データ・情報管理レイヤーは、新たなローンチや提携が見込まれるもう一つの分野です。例えば、MongodBは、そのNoSQLデータベース・プラットフォーム、アトラスにAI開発により貢献するようベクトル検索機能を追加しました17。トゥイリオはオープンAIとの新たな提携において、その顧客データ・プラットフォームであるセグメント内で顧客に生成AI機能を活用することを認める予定です。これらの機能は、顧客データに関する知見や分析を生み出す、より優れたツールを動かすことができます18。
また、資金が豊富なスタートアップベンチャーが、ハイパースケール・ベンダーとの関係を構築し、ハイパースケーラーによる将来の分配に対する権利と引き換えにクラウドコンピューティングへの支出を約束しています。彼らは、クラウドサービス需要の主要要因になる可能性があります。全体として、サービスとしてのAI、またはAIモデルを開発・許可する事業は、2028年までに550億ドルの市場に成長すると予想されています19。

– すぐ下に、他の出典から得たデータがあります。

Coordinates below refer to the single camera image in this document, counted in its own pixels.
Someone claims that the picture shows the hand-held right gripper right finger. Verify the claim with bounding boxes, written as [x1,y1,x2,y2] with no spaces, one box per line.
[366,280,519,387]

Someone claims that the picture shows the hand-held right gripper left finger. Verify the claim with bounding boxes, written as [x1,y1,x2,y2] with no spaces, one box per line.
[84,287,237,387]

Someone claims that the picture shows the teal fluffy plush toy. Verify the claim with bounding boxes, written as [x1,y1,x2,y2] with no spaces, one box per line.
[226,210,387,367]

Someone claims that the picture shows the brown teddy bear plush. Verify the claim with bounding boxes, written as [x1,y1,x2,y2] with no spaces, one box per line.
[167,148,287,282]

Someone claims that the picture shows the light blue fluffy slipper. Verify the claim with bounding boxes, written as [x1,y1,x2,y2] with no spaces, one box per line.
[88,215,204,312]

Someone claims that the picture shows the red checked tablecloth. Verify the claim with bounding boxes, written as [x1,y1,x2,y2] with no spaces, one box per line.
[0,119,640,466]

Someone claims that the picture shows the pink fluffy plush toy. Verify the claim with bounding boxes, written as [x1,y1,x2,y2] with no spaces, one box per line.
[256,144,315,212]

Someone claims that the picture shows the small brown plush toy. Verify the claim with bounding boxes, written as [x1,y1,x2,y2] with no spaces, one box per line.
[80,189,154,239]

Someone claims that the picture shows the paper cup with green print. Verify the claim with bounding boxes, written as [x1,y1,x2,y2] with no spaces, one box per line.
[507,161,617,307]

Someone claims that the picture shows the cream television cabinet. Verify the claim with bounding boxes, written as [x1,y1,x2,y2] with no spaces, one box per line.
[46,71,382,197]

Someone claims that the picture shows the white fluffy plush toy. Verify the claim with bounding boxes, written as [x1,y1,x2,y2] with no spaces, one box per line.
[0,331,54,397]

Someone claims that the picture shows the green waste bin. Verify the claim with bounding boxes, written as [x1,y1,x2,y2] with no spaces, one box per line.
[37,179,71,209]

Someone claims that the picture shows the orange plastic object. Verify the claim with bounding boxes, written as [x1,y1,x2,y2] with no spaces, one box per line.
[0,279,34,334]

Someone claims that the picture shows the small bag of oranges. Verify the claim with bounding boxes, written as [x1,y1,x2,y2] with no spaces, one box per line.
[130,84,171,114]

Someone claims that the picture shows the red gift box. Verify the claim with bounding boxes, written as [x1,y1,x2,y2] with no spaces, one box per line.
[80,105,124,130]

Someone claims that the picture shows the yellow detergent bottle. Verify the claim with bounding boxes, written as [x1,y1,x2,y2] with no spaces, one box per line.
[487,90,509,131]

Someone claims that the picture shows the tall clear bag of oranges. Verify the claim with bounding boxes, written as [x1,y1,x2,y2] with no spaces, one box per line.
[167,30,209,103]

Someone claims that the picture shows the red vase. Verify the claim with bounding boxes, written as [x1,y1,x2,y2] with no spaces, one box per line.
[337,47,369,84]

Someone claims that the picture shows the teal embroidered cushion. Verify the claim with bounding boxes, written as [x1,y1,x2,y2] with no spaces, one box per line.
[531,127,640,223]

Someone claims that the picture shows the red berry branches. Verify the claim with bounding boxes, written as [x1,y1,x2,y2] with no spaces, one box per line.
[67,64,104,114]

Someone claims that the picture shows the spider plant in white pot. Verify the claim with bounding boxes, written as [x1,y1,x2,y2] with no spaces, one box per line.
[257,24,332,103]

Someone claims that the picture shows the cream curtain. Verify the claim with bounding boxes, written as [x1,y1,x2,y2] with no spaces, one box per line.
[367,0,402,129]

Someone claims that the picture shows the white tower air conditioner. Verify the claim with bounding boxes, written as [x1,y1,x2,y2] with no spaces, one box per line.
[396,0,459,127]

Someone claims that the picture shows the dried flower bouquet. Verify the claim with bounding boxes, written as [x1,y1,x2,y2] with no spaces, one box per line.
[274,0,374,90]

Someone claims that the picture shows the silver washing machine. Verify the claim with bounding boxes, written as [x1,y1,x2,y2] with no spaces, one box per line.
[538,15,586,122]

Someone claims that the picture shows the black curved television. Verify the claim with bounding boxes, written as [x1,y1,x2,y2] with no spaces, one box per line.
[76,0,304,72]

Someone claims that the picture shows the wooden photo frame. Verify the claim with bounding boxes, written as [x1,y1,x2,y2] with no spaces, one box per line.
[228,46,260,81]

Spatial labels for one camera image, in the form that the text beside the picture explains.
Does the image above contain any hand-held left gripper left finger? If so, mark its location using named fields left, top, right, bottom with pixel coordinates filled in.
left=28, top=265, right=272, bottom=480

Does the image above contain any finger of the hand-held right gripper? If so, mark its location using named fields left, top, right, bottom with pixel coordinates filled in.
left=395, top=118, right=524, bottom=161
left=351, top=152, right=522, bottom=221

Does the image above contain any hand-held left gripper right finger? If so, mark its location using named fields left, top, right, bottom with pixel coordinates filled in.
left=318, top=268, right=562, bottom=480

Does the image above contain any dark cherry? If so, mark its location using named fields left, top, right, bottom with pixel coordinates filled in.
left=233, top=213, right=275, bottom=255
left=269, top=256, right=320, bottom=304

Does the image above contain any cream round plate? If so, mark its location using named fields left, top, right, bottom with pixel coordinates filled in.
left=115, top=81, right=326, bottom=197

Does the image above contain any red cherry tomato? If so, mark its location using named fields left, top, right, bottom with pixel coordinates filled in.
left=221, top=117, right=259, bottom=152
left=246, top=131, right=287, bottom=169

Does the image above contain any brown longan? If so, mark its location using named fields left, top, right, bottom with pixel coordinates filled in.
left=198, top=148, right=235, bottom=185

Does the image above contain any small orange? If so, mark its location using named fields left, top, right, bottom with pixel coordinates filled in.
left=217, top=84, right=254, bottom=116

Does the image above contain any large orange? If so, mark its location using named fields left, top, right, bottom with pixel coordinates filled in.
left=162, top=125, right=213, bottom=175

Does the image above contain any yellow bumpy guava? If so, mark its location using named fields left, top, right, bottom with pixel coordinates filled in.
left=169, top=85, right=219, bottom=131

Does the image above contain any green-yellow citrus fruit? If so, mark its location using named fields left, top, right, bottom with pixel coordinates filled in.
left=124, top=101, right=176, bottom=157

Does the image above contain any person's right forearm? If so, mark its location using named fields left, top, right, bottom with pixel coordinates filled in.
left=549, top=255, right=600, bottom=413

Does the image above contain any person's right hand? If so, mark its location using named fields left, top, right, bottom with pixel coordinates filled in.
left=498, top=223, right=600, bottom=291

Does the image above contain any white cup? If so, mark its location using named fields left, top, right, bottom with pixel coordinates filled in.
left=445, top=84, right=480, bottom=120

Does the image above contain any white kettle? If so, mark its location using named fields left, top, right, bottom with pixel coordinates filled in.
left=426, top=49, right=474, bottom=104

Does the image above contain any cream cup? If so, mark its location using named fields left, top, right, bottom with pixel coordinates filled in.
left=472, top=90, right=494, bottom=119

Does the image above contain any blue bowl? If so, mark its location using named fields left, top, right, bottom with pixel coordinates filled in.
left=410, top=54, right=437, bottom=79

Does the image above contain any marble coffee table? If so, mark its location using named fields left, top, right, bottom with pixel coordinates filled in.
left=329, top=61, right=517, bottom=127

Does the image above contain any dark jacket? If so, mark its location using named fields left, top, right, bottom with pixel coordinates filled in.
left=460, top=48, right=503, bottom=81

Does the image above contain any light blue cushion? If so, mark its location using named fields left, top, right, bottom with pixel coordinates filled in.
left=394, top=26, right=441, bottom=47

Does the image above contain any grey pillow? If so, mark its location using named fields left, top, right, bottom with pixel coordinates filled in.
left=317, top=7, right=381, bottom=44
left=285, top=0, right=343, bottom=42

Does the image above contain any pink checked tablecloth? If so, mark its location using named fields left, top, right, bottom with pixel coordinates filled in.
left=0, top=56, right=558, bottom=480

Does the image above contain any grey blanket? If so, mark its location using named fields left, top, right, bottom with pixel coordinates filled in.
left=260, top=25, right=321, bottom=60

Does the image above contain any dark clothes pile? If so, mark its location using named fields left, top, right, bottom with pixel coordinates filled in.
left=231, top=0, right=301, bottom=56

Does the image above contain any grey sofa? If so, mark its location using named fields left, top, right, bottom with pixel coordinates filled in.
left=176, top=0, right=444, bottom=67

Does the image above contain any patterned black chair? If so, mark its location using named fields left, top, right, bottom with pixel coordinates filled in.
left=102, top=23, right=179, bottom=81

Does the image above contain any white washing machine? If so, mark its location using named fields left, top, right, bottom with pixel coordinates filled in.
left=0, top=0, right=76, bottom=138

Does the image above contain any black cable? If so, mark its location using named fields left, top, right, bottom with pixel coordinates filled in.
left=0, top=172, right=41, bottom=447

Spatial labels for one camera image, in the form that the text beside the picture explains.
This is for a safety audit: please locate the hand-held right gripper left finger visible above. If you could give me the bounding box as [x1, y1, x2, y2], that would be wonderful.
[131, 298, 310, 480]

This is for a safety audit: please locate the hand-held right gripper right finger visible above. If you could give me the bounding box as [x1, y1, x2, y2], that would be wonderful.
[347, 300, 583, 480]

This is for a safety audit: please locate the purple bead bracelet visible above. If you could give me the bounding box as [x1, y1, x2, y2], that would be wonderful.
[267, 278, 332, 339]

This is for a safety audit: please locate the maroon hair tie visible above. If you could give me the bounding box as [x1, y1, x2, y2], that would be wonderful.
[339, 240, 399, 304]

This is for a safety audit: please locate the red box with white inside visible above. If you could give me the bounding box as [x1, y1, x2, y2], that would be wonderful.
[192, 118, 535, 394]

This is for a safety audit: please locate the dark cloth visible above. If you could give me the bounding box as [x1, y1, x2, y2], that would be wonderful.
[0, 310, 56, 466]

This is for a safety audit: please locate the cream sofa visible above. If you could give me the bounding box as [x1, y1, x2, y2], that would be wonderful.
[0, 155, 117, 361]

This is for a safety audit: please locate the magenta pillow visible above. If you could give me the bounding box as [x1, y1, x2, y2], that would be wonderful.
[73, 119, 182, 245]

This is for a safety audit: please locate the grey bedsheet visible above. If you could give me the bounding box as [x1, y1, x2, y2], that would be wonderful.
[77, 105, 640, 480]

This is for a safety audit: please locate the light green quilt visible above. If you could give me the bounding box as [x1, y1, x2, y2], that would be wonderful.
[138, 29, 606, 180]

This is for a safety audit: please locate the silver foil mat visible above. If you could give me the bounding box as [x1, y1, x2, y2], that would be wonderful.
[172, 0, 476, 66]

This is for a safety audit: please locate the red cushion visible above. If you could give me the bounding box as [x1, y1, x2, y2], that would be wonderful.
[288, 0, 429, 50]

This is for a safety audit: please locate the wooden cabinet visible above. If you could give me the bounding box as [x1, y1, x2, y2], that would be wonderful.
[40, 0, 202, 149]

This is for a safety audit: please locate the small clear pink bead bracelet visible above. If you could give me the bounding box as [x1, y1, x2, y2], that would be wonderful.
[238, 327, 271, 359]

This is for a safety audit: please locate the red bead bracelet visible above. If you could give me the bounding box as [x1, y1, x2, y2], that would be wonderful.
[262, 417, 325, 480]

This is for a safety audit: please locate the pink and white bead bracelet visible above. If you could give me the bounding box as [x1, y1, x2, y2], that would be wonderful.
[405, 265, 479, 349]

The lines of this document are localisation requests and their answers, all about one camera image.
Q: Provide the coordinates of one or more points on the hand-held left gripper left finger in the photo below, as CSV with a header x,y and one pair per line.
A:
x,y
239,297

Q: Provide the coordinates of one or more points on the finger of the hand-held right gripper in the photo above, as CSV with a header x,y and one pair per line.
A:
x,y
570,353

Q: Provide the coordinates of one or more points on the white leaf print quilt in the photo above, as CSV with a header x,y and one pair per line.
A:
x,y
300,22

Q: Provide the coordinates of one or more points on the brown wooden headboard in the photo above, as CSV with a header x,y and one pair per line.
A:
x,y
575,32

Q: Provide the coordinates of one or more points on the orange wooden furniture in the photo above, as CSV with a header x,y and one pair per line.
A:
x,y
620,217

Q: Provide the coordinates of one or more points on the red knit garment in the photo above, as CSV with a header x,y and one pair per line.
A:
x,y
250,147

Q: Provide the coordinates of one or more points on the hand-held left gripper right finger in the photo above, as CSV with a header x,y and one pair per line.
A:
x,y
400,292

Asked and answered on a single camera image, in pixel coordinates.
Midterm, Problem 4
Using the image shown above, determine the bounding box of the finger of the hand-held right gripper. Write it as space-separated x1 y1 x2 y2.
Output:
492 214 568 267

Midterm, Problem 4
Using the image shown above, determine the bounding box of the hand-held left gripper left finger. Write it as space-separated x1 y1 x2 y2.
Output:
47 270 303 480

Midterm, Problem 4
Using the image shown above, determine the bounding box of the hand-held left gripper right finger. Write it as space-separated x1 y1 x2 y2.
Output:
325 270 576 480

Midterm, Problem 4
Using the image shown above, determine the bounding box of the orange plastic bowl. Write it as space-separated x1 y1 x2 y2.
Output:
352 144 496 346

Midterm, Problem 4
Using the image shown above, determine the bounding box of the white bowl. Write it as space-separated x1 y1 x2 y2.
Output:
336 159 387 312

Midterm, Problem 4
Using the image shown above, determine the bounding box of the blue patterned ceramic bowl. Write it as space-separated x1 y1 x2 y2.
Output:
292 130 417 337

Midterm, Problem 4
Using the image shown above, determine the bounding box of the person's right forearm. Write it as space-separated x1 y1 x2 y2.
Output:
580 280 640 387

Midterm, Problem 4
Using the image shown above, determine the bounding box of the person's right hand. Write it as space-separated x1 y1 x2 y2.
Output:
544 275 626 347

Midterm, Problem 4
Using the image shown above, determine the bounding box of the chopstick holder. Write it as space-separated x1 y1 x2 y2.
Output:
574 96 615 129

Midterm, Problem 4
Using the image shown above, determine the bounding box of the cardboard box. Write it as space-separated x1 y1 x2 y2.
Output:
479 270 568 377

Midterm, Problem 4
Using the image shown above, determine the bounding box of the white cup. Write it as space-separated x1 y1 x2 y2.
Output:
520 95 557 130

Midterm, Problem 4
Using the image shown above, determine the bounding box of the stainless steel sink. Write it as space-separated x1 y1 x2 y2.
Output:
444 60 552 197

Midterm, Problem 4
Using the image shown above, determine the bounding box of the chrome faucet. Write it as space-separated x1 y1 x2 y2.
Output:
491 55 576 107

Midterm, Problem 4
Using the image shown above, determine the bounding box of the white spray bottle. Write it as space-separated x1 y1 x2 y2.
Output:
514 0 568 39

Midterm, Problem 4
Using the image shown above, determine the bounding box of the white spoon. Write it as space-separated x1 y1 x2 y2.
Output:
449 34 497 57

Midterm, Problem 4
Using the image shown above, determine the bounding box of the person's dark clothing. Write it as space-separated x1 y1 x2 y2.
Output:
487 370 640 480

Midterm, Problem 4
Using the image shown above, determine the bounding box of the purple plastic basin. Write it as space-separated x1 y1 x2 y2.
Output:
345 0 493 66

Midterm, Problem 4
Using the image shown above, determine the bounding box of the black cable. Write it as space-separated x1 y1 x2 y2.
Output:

結論:AIへの支出がクラウドコンピューティングを回復させる
2023年のグローバルIT支出合計は、前年比4.3%増の4兆7,000億ドルになると予想されており、2022年から急速に回復しています20。企業のデジタルトランスフォーメーションを支援する継続的な投資や、新たに発表されたAI投資が、さらなる成長を支えることが期待されており、また、クラウドコンピューティングへの支出は2023年、前年比22%増加して6,000億ドルに達すると予想されています21。クラウド全体の普及率は20%未満であり、AI関連投資が加速していることから、クラウドコンピューティング・テーマの成長可能性は強固だとGlobal Xは考えています。